- **ACTIVITY**: The pictures stay out. Please retype every line below exactly.
Segment Start: EXTRACTED INFORMATION
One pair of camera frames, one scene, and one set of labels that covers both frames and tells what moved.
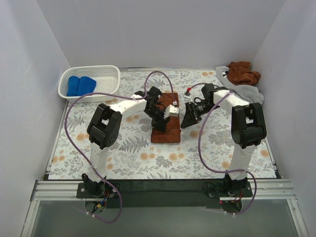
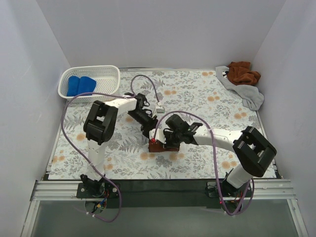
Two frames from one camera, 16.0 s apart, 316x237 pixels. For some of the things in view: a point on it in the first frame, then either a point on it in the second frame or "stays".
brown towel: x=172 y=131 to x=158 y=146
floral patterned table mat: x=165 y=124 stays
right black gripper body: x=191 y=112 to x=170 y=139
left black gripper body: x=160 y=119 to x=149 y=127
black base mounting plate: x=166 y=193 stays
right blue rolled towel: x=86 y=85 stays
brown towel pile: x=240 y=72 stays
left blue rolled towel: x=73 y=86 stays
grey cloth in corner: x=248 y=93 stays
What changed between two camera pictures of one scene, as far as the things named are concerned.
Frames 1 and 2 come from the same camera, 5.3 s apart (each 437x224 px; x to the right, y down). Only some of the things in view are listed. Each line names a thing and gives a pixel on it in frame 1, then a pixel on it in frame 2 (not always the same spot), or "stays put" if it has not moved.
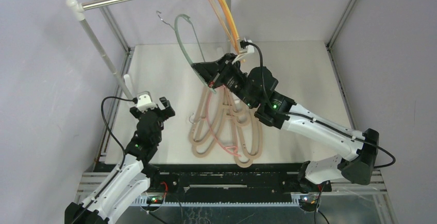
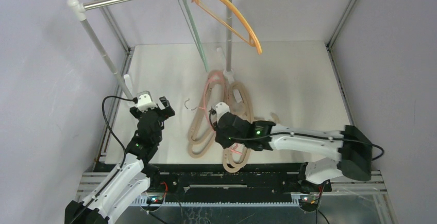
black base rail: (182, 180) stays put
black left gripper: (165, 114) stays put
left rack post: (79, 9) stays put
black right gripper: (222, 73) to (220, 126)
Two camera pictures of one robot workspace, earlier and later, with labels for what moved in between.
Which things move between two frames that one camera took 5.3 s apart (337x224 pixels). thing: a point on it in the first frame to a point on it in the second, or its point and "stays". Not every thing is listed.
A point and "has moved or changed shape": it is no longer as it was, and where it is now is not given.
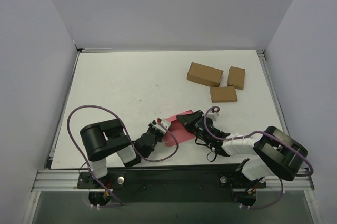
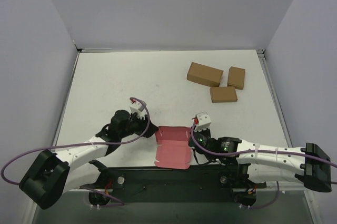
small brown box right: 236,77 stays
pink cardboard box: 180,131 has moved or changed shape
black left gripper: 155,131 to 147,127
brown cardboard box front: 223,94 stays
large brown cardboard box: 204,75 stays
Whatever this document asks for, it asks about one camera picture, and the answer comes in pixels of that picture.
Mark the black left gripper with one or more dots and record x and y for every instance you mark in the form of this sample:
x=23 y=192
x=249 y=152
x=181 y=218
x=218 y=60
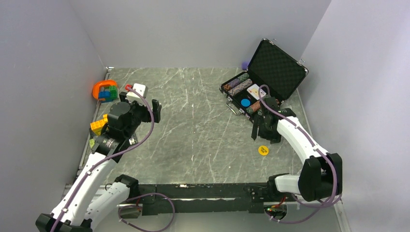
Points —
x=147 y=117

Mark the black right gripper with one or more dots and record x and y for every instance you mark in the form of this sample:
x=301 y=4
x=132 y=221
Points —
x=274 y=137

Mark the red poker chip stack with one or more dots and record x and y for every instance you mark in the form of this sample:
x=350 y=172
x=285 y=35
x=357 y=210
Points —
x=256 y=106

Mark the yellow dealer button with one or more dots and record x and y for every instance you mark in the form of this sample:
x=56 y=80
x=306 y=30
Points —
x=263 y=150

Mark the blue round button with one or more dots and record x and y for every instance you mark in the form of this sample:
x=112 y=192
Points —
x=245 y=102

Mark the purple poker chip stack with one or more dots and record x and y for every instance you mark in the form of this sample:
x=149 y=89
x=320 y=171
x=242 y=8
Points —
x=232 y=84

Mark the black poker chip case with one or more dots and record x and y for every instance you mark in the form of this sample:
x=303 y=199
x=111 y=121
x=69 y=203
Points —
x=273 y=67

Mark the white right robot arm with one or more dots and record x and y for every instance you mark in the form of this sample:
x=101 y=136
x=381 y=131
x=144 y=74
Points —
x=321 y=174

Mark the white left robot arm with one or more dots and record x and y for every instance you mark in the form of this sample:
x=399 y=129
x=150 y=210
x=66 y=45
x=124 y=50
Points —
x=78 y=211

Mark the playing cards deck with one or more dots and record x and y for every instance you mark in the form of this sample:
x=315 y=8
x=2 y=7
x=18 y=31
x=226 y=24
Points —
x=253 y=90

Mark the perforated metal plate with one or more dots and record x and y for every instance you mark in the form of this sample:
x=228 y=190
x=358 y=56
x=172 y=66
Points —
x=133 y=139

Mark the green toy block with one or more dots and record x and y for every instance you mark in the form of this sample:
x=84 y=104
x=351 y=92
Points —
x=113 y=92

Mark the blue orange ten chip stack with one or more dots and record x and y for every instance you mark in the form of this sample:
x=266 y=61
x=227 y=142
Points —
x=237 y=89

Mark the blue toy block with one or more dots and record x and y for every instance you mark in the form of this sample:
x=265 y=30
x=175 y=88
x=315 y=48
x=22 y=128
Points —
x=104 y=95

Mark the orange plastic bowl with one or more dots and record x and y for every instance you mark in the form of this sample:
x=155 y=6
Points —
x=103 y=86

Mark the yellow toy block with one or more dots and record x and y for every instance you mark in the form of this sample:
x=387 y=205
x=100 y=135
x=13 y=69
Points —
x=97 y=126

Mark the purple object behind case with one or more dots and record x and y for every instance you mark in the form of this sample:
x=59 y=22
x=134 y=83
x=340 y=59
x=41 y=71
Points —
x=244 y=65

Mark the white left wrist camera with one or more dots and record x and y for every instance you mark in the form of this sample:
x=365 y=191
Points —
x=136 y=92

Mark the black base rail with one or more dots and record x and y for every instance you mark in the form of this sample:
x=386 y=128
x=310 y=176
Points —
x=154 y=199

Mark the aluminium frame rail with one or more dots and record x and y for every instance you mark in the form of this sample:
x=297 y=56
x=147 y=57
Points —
Segment End: EXTRACTED INFORMATION
- **OUTPUT FOR THIS EXERCISE**:
One pair of camera frames, one scene, and one set of labels that covers both frames and tells what moved.
Two frames from one camera, 16.0 s apart, 316x237 pixels. For some of the things in view: a point on it in the first frame, then either a point on it in the second frame or "stays".
brown towel: x=172 y=131 to x=158 y=146
floral patterned table mat: x=165 y=124 stays
right black gripper body: x=191 y=112 to x=170 y=139
left black gripper body: x=160 y=119 to x=149 y=127
black base mounting plate: x=166 y=193 stays
right blue rolled towel: x=86 y=85 stays
brown towel pile: x=240 y=72 stays
left blue rolled towel: x=73 y=86 stays
grey cloth in corner: x=248 y=93 stays
What changed between two camera pictures of one scene, as far as the things named are concerned.
Frames 1 and 2 come from the same camera, 5.3 s apart (each 437x224 px; x to the right, y down). Only some of the things in view are listed. Each line names a thing and gives a pixel on it in frame 1, then a pixel on it in frame 2 (not always the same spot), or "stays put" if it has not moved.
black base rail: (182, 180) stays put
black left gripper: (165, 114) stays put
left rack post: (79, 9) stays put
black right gripper: (222, 73) to (220, 126)
Two camera pictures of one robot workspace, earlier and later, with labels for what moved in between.
Which things move between two frames that one camera took 5.3 s apart (337x224 pixels). thing: a point on it in the first frame to a point on it in the second, or its point and "stays". Not every thing is listed.
A point and "has moved or changed shape": it is no longer as it was, and where it is now is not given.
small brown box right: 236,77 stays
pink cardboard box: 180,131 has moved or changed shape
black left gripper: 155,131 to 147,127
brown cardboard box front: 223,94 stays
large brown cardboard box: 204,75 stays
Whatever this document asks for, it asks about one camera picture, and the answer comes in pixels of that picture.
Mark the black left gripper with one or more dots and record x and y for every instance you mark in the form of this sample:
x=23 y=192
x=249 y=152
x=181 y=218
x=218 y=60
Points —
x=147 y=117

Mark the black right gripper with one or more dots and record x and y for every instance you mark in the form of this sample:
x=301 y=4
x=132 y=221
Points —
x=274 y=137

Mark the red poker chip stack with one or more dots and record x and y for every instance you mark in the form of this sample:
x=350 y=172
x=285 y=35
x=357 y=210
Points —
x=256 y=106

Mark the yellow dealer button with one or more dots and record x and y for every instance you mark in the form of this sample:
x=56 y=80
x=306 y=30
Points —
x=263 y=150

Mark the blue round button with one or more dots and record x and y for every instance you mark in the form of this sample:
x=112 y=192
Points —
x=245 y=102

Mark the purple poker chip stack with one or more dots and record x and y for every instance you mark in the form of this sample:
x=149 y=89
x=320 y=171
x=242 y=8
Points —
x=232 y=84

Mark the black poker chip case with one or more dots and record x and y for every instance you mark in the form of this sample:
x=303 y=199
x=111 y=121
x=69 y=203
Points —
x=273 y=67

Mark the white right robot arm with one or more dots and record x and y for every instance you mark in the form of this sample:
x=101 y=136
x=381 y=131
x=144 y=74
Points —
x=321 y=174

Mark the white left robot arm with one or more dots and record x and y for every instance you mark in the form of this sample:
x=399 y=129
x=150 y=210
x=66 y=45
x=124 y=50
Points —
x=78 y=211

Mark the playing cards deck with one or more dots and record x and y for every instance you mark in the form of this sample:
x=315 y=8
x=2 y=7
x=18 y=31
x=226 y=24
Points —
x=253 y=90

Mark the perforated metal plate with one or more dots and record x and y for every instance you mark in the form of this sample:
x=228 y=190
x=358 y=56
x=172 y=66
Points —
x=133 y=139

Mark the green toy block with one or more dots and record x and y for every instance you mark in the form of this sample:
x=84 y=104
x=351 y=92
Points —
x=113 y=92

Mark the blue orange ten chip stack with one or more dots and record x and y for every instance you mark in the form of this sample:
x=266 y=61
x=227 y=142
Points —
x=237 y=89

Mark the blue toy block with one or more dots and record x and y for every instance you mark in the form of this sample:
x=265 y=30
x=175 y=88
x=315 y=48
x=22 y=128
Points —
x=104 y=95

Mark the orange plastic bowl with one or more dots and record x and y for every instance you mark in the form of this sample:
x=155 y=6
Points —
x=103 y=86

Mark the yellow toy block with one or more dots and record x and y for every instance you mark in the form of this sample:
x=387 y=205
x=100 y=135
x=13 y=69
Points —
x=97 y=126

Mark the purple object behind case with one or more dots and record x and y for every instance you mark in the form of this sample:
x=59 y=22
x=134 y=83
x=340 y=59
x=41 y=71
Points —
x=244 y=65

Mark the white left wrist camera with one or more dots and record x and y for every instance you mark in the form of this sample:
x=365 y=191
Points —
x=136 y=92

Mark the black base rail with one or more dots and record x and y for every instance you mark in the form of this sample:
x=386 y=128
x=310 y=176
Points —
x=154 y=199

Mark the aluminium frame rail with one or more dots and record x and y for every instance you mark in the form of this sample:
x=297 y=56
x=147 y=57
Points —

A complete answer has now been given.